We have already dealt with logic-based languages like Prolog.

Network-based languages can be seen as a syntactic variation on logical languages. A link L between nodes A and B is just another way of expressing the logical relation L(A, B). The difference is that network-based languages take their links more seriously: they are intended to be implemented directly by pointers in the computer, and inference is done by traversing these pointers. So placing a link L between A and B not only asserts that L(A, B) is true, but it also says something about how the knowledge base is to be searched.

Object-oriented languages can also be seen as syntactic variants of predicate calculus. Here is a statement in a typical slot-filler frame language:

(a person
  (name = Jan)
  (age = 32))

This is equivalent to the logical formula:

∃p: person(p) ∧ name(p,Jan) ∧ age(p,32)

The frame notation has the advantage of being easier to read, in some people's opinion. However, the frame notation is less expressive. There is no way to say that the person's name is either Jan or John, or that the person's age is not 34. In predicate calculus, of course, such statements can be easily made.

Finally, procedural languages are to be contrasted with representation languages: procedural languages compute answers without explicit representation of knowledge.

There are also hybrid representation languages that use different methods to encode different kinds of knowledge. The KL-ONE family of languages uses both logical formulae and objects arranged into a network, for example. Many frame languages allow procedural attachment, a technique that uses arbitrary procedures to compute values for expressions that are inconvenient or impossible to express in the frame language itself.

14.2 Predicate Calculus and its Problems

So far, many of our representations have been based on predicate calculus, a notation with a distinguished position in AI: it serves as the universal standard by which other representations are defined and evaluated. The previous section gave an example expression from a frame language. The frame language may have many merits in terms of the ease of use of its syntax or the efficiency of its internal representation of data. However, to understand what expressions in the language mean, there must be a clear definition. More often than not, that definition is given in terms of predicate calculus.

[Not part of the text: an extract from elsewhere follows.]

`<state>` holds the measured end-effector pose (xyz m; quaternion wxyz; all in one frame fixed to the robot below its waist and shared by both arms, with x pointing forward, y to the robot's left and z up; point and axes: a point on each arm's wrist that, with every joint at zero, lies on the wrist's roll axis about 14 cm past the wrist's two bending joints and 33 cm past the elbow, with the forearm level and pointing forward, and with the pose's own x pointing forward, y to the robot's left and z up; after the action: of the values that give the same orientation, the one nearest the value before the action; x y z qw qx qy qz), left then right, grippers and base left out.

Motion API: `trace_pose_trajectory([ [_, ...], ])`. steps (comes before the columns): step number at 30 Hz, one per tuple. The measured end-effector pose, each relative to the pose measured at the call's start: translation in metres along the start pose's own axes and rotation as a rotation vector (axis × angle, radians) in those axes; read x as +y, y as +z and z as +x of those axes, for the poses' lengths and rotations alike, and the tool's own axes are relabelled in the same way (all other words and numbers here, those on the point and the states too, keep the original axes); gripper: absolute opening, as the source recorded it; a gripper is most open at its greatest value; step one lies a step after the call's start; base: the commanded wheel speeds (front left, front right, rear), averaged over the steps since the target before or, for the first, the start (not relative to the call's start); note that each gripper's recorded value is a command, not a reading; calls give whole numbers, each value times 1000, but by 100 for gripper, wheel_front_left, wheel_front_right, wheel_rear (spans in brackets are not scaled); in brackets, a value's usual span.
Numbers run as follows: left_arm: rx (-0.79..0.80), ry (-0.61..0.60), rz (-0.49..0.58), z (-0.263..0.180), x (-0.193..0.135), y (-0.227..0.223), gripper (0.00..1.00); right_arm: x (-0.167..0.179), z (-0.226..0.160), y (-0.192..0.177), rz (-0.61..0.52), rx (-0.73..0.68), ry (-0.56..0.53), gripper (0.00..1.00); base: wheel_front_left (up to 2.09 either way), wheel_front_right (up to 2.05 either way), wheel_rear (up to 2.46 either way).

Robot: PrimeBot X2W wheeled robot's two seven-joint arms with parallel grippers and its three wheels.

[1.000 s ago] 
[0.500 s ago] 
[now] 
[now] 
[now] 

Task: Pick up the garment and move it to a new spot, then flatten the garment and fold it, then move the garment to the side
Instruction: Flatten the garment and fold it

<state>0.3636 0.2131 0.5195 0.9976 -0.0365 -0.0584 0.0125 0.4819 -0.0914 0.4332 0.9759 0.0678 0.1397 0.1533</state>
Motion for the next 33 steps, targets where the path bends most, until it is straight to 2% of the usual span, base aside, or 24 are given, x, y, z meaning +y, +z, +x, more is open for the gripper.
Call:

A predicate calculus representation assumes a universe of individuals, with relations and functions on those individuals, and sentences formed by combining relations with the logical connectives and, or, and not. Philosophers and psychologists will argue the question of how appropriate predicate calculus is as a model of human thought, but one point stands clear: predicate calculus is sufficient to represent anything that can be represented in a digital computer. This is easy to show: assuming the computer's memory has n bits, and the equation bi = 1 means that bit i is on, then the entire state of the computer is represented by a conjunction such as:

b_{0}=0 \wedge b_{1}=0 \wedge b_{2}=1 ... \wedge b_{n}=0

Once we can represent a state of the computer, it becomes possible to represent any computer program in predicate calculus as a set of axioms that map one state onto another. Thus, predicate calculus is shown to be a sufficient language for representing anything that goes on inside a computer-it can be used as a tool for analyzing any program from the outside.

This does not prove that predicate calculus is an appropriate tool for all applications. There are good reasons why we may want to represent knowledge in a form that is quite different from predicate calculus, and manipulate the knowledge with procedures that are quite different from logical inference. But we should still be able to describe our system in terms of predicate calculus axioms, and prove theorems about it. To do any less is to be sloppy. For example, we may want to manipulate numbers inside the computer by using the arithmetic instructions that are built into the CPU rather than by manipulating predicate calculus axioms, but when we write a square-root routine, it had better satisfy the axiom:

\sqrt{x} = y \Rightarrow y \times y = x

Predicate calculus also serves another purpose: as a tool that can be used by a program rather than on a program. All programs need to manipulate data, and some programs will manipulate data that is considered to be in predicate calculus notation. It is this use that we will be concerned with.

Predicate calculus makes it easy to start writing down facts about a domain. But the most straightforward version of predicate calculus suffers from a number of serious limitations:

  • Decidability - given a set of axioms and a goal, it may be that neither the goal nor its negation can be derived from the axioms.

  • Tractability - even when a goal is provable, it may take too long to find the proof using the available inferencing mechanisms.

  • Uncertainty - it can be inconvenient to deal with relations that are probable to a degree but not known to be definitely true or false.

  • Monotonicity - in pure predicate calculus, once a theorem is proved, it is true forever. But we would like a way to derive tentative theorems that rely on assumptions, and be able to retract them when the assumptions prove false.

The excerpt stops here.